(Records contained in a dataset)
-- Opening Marker --

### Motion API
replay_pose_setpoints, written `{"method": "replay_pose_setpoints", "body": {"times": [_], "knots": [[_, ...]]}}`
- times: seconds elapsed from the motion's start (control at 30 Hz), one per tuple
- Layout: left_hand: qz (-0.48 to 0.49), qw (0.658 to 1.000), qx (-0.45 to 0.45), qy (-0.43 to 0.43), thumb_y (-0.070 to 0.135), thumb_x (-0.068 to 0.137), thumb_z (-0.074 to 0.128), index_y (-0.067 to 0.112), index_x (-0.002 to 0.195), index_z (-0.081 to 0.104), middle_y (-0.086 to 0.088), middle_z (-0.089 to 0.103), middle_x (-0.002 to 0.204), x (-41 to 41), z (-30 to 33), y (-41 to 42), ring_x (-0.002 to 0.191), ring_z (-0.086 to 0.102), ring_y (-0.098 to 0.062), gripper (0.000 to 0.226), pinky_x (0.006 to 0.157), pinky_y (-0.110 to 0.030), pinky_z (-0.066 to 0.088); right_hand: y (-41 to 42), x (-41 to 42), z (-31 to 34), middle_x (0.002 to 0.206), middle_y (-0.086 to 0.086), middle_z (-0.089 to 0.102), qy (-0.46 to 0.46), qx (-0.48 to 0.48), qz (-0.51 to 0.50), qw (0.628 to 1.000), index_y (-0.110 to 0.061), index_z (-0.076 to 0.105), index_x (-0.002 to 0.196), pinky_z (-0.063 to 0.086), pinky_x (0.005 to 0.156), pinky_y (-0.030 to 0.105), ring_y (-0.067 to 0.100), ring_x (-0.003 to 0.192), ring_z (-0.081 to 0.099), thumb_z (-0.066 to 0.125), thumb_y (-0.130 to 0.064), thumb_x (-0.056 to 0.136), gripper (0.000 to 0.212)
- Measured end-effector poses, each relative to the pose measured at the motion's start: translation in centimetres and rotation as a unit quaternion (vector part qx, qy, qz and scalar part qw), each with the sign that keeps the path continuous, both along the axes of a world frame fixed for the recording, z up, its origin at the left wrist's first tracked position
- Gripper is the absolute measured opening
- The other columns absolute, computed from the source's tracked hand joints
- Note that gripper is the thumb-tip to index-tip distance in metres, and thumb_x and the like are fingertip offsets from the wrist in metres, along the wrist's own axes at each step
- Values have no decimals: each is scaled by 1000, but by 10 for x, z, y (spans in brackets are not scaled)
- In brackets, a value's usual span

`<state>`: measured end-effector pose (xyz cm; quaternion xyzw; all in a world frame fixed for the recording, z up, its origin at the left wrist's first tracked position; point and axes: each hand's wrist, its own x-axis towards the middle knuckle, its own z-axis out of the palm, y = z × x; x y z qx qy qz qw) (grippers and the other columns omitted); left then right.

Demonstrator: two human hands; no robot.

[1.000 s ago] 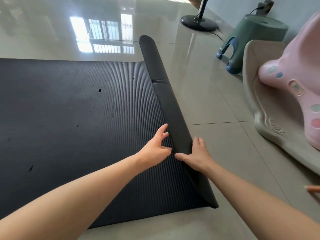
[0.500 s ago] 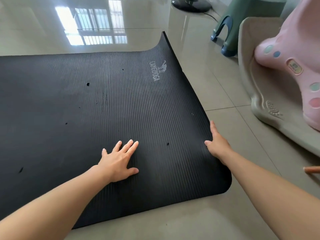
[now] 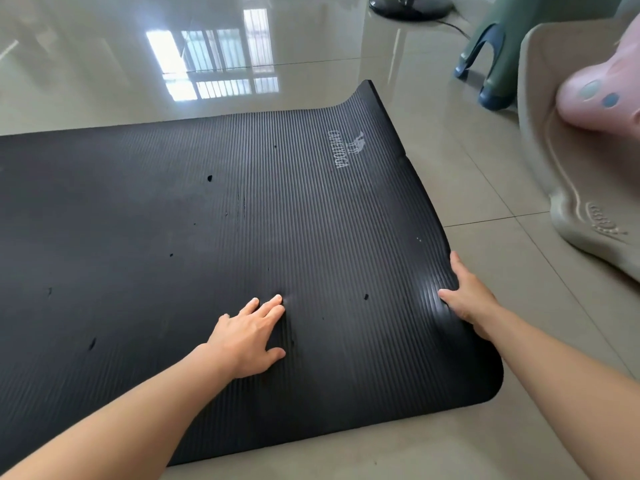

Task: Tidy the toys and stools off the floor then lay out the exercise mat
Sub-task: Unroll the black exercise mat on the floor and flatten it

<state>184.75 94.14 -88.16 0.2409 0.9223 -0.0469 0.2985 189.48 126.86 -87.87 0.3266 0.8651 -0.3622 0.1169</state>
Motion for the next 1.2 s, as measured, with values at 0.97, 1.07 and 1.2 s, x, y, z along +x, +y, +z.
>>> {"method": "replay_pose_setpoints", "body": {"times": [0.97,1.07,1.2], "knots": [[-136,967,110,186,55,92,17,28,147,13,-7,20,149,-73,-62,241,140,13,-28,62,109,-54,14,39,31,-91,143,10,46,77,310,138,937,-7,41,139,21,107,49,24,131,34,36,-43,82,68],[-168,958,99,211,58,87,11,27,141,25,-8,34,136,-85,-64,241,128,24,-28,65,99,-52,22,41,31,-91,144,9,45,80,303,133,940,-8,42,139,22,108,49,24,132,34,38,-43,82,68],[-170,949,122,235,53,84,26,23,128,40,-12,48,120,-82,-77,242,115,32,-31,55,94,-55,20,41,33,-90,145,8,43,74,292,132,944,-10,39,141,23,108,49,24,133,34,39,-44,81,68]]}}
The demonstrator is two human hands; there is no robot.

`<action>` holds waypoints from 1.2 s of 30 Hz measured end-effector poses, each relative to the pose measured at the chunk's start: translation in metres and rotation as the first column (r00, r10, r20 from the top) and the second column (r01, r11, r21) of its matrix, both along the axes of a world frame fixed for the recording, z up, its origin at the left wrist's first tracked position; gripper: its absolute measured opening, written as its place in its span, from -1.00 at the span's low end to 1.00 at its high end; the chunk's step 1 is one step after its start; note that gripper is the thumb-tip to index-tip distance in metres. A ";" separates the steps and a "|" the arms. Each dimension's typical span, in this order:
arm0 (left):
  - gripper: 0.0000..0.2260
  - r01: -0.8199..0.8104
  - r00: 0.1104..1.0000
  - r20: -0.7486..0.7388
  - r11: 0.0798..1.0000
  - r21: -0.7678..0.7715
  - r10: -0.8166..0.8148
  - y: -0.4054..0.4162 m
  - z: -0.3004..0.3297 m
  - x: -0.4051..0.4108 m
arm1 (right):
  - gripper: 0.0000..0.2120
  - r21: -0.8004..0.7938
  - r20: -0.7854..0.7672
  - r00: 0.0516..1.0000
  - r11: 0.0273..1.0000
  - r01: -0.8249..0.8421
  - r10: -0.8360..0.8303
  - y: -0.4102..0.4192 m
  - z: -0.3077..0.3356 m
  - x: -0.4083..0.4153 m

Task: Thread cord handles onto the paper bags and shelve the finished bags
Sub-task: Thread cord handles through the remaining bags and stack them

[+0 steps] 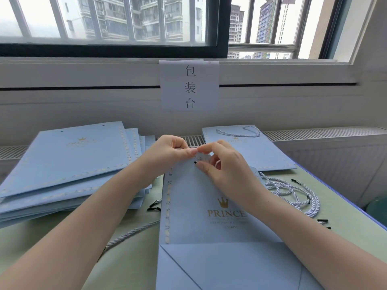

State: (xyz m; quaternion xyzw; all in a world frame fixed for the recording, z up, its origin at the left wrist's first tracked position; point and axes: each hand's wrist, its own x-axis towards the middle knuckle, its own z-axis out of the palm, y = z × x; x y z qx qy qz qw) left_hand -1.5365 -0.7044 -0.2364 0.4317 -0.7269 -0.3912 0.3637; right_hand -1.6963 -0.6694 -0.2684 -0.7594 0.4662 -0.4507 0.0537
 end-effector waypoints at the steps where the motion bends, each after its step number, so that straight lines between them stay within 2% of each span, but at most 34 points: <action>1: -0.73 0.004 1.000 0.004 1.000 -0.001 -0.004 0.000 0.000 0.000 | -0.79 0.003 0.014 1.000 1.000 0.003 -0.003 0.000 0.000 -0.001; 5: -0.70 0.017 0.999 0.052 1.000 0.003 -0.017 0.001 0.002 -0.001 | -0.80 0.003 0.049 0.999 1.000 0.010 -0.011 0.000 0.000 0.000; 17: -0.67 0.004 1.000 0.015 1.000 0.031 -0.005 -0.002 0.000 0.002 | -0.78 0.025 0.044 0.999 0.999 -0.031 0.030 0.000 0.000 -0.002; 24: -0.68 -0.005 0.996 0.090 1.000 0.015 0.003 -0.001 0.001 0.000 | -0.86 0.053 0.032 0.999 0.998 -0.024 0.022 0.000 -0.001 -0.005; 31: -0.69 0.031 0.999 0.027 0.998 0.057 -0.033 0.002 0.002 0.001 | -0.86 0.079 0.096 0.995 0.996 -0.039 0.032 0.001 -0.002 -0.001; 36: -0.70 0.013 1.000 0.002 0.998 0.057 -0.013 0.002 0.003 0.002 | -0.88 0.058 0.048 0.998 0.997 -0.049 0.046 0.001 0.002 -0.007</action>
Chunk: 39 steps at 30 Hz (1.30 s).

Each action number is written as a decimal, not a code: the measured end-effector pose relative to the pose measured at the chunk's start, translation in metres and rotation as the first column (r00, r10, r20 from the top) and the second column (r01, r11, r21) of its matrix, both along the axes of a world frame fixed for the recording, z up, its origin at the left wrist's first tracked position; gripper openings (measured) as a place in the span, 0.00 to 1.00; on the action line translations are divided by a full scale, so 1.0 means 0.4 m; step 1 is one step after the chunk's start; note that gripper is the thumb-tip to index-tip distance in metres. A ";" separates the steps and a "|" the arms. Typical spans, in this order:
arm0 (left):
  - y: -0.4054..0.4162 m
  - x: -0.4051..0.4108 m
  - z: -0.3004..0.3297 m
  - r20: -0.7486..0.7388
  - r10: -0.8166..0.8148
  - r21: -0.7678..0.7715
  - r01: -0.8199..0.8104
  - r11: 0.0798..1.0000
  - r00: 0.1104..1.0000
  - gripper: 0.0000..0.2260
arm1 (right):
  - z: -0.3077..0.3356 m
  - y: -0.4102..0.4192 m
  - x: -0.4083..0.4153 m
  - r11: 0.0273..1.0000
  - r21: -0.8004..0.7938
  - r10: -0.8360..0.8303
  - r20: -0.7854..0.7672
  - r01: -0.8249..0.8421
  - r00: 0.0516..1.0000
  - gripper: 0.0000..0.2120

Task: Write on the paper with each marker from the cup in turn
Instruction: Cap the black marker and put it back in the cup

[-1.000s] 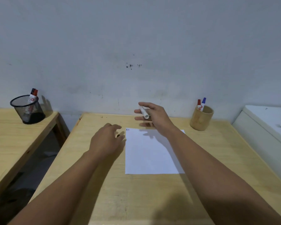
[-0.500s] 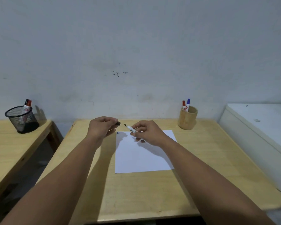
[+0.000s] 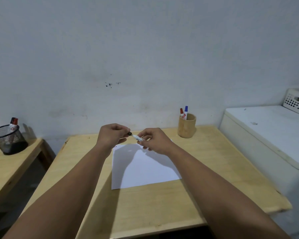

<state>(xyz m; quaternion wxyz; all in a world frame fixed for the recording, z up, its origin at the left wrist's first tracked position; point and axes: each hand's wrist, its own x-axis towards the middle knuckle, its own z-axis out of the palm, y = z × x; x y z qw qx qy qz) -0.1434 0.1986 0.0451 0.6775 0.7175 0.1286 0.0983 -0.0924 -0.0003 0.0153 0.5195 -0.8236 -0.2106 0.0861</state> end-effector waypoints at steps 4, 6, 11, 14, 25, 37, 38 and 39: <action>-0.027 0.016 0.006 -0.002 0.001 0.053 -0.001 0.999 1.000 0.04 | -0.004 -0.022 0.011 0.999 0.012 -0.035 0.033 0.035 0.999 0.08; -0.036 0.025 0.006 -0.009 0.005 0.061 -0.005 0.998 1.000 0.04 | -0.008 -0.033 0.013 0.999 0.022 -0.036 0.033 0.035 0.999 0.08; -0.065 0.045 -0.001 -0.032 -0.029 0.068 0.031 0.997 0.999 0.06 | -0.006 -0.066 0.022 0.999 0.024 -0.041 0.018 0.040 0.999 0.09; -0.086 0.052 0.001 -0.033 -0.040 0.068 0.042 0.997 0.999 0.05 | -0.003 -0.078 0.028 0.997 0.045 -0.058 0.034 0.056 0.998 0.08; -0.163 0.084 0.047 -0.031 -0.059 -0.001 0.059 0.998 0.998 0.05 | -0.004 -0.109 0.045 0.974 0.179 -0.160 0.100 0.141 0.982 0.10; -0.313 0.295 0.064 -0.069 -0.151 0.175 0.161 0.971 0.986 0.15 | 0.122 -0.324 0.236 0.838 0.312 -0.520 0.214 0.447 0.827 0.07; -0.336 0.316 0.049 -0.093 -0.167 0.290 0.187 0.939 0.982 0.19 | 0.140 -0.349 0.260 0.818 0.318 -0.554 0.218 0.479 0.803 0.07; -0.362 0.333 0.032 -0.121 -0.195 0.375 0.227 0.899 0.973 0.23 | 0.152 -0.370 0.283 0.801 0.317 -0.584 0.227 0.508 0.780 0.06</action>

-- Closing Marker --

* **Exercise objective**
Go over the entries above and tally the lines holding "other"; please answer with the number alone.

* **Written solution**
2